Day 14 Of The Confident Rider Challenge
We have been working on a lot of groundwork so far in our challenge. And we have been establishing a routine for ourselves and our horses with the daily work we have been doing. And today we are going to be adding something new to our training! Today we are going to introduce ground poles to incorporate into our groundwork.
The Benefit Of Ground Poles
The addition of ground poles to your horses work encourages him (or her) to be more rhythmic while helping him to become more balanced. And it has the added benefit of helping to build strength to his hindquarters. So not only are we helping our horses progress with their quietness, but we are also getting them fit. That is definitely a plus, don’t you think?
If you don’t have ground poles, you can make them yourself very affordably. I wrote an article about building ground poles which might be helpful for you now. And you don’t have to paint them now, but having them will be helpful. I buy mine at Home Depot. They are also known as cherry tone landscaping timbers and they cost about $4.00 per pole. Yes, very affordable. Later on you can paint them if you want too. I like having mine painted to protect them from sitting on the ground, which they almost always do.
And if you don’t have ‘official’ ground poles, but you have jump rails, use the jump rails, because they are the same thing, in my opinion.
How To Use Ground Poles For Groundwork
When adding a new element to your training, it is best to start with the most simple addition. So for ground poles you want to start your horse working over a single pole. When he has perfected that, then you can add more poles. Once your horse is able to navigate 1 pole at a time, at all gaits, then you can add poles and build up to a grid of 4 or 5 poles.
There will need to be spacing between the poles when you set them up. And the sizes will be slightly different for different horses related to the size of your horse, and how large his stride is.

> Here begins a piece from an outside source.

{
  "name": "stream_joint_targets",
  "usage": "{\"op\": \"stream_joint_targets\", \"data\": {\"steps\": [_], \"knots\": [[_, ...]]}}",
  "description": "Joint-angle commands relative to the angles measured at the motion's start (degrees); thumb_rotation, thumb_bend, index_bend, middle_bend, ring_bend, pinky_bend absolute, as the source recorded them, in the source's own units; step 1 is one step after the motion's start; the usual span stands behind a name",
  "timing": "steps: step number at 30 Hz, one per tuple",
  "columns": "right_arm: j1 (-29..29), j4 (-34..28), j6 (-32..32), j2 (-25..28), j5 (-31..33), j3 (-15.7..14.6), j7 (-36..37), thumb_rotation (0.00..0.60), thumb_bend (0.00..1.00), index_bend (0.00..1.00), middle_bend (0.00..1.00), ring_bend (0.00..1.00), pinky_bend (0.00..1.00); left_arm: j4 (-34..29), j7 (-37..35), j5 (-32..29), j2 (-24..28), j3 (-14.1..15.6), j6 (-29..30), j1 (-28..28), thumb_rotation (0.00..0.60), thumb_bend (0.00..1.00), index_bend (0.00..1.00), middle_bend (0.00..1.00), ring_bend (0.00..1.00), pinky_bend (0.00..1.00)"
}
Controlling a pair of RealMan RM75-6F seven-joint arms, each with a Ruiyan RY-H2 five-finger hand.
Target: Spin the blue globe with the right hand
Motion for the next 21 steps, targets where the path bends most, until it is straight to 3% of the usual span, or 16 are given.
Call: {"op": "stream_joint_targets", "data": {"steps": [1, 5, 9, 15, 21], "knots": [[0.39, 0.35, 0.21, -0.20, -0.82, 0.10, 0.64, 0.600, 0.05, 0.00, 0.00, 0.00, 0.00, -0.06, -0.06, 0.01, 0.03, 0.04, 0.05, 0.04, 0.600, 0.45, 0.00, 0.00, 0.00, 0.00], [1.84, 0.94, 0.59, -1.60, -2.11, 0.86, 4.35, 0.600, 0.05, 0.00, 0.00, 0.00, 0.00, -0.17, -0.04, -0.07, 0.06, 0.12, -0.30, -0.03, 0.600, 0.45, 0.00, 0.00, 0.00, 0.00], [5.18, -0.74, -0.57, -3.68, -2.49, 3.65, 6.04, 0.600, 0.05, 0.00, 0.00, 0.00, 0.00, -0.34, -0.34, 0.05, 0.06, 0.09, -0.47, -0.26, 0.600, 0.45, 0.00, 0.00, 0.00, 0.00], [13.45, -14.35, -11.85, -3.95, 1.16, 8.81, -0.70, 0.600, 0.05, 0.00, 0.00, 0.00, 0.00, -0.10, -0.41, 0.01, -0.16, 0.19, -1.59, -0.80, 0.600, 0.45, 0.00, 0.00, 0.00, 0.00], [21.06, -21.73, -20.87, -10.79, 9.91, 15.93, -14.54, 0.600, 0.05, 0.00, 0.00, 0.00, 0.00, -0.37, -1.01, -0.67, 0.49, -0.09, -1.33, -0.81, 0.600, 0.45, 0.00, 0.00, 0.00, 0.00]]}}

But you can use this as a starting point.
- Walk Poles: 2 1/2′ to 3′ apart
- Trot Poles: 4 1/2′ to 5′ apart
- Canter Poles: 9′ to 10′ apart
And your horse’s hooves should be landing in the space in the center between the poles.
First Things First
Before you get your horse out to your arena where you will be using your poles, you need to set the poles up. And this is easier to do when you don’t have a horse following you around to investigate what you are doing.
For example, one one side of my arena I have one pole set up to lunge over. And on the other end of my arena, I have 3 poles set up as trot poles for Ethan. My trot poles are set at about 5 feet apart.
And after I am happy with how my poles are set up, then it’s time to go get my horse.
When I am working Ethan over poles, I do like his legs to be protected. I use open front boots and bell boots on the front feet, and ankle boots on his hind feet. I want to do everything I can to keep his legs injury free, and make it safe for him while he is going over the poles. Sometimes in the beginning, horses tend to get a little excited by the ground poles, and they might think the need to launch themselves over it. So it’s better to have their legs protected, just in case.
I also like to use a 30 foot lunge line to work him over the ground poles, along with my stick and string. But if you have a lunge whip, that will work fine too. I am still using my knotted rope halter, and no fancy devices like side reins.
The First Time Over Poles
Now that my horse is ready to go, and I have the arena set up, it’s time to walk him out to the arena. I will walk him, in hand, around the arena so he can check out the poles. Then it’s time to get to work over the single pole.
I start at a walk, and have him go over the pole in both directions. And when he is confidently walking over the pole, I ask for a trot. And once he is good with the trot, I ask for the canter. Again, I do this in both directions over the pole. And I consider it a success when he isn’t hitting the pole with his feet. And once he is successful with the single pole, I take him to the mounting block for a break. Remember, every time he needs to rest, we always rest by the mounting block.
Now if this is your horse’s first time with ground poles, and he has gotten to this point, it might be a good place to end. Or if your horse is ready for more, you can go over to the trot poles. Even though I have my poles distanced for trotting, I do let Ethan walk over and through the poles. Then I lunge him over them in walk, in both directions and then I ask for the trot.
This will not be perfect the first time through the poles. And this is ok, don’t get discouraged. the more you practice the better it will be. So keep at it, and in time your horse will look so beautiful and round going over the poles. Just like everything else we have been working on, your dedication and consistency will make this exercise successful for you and your horse.
So can you guess what your challenge will be for the day? You guessed right, ground poles! If you have some poles you can use, set up just one pole and introduce your horse to it. See if you can get him to walk, trot and canter over the pole. And if he does it, great! This would be a fantastic place to stop your horse for the day.
But if your horse is already used to ground poles, set up some trot poles for him. Work him in both directions of your arena over the poles. When he can go over them in both directions without hitting them, this is when you stop. With consistency and repetition, I think you will really enjoy working over ground poles. It’s fun, and your horse will look fantastic as he trots over a set of poles!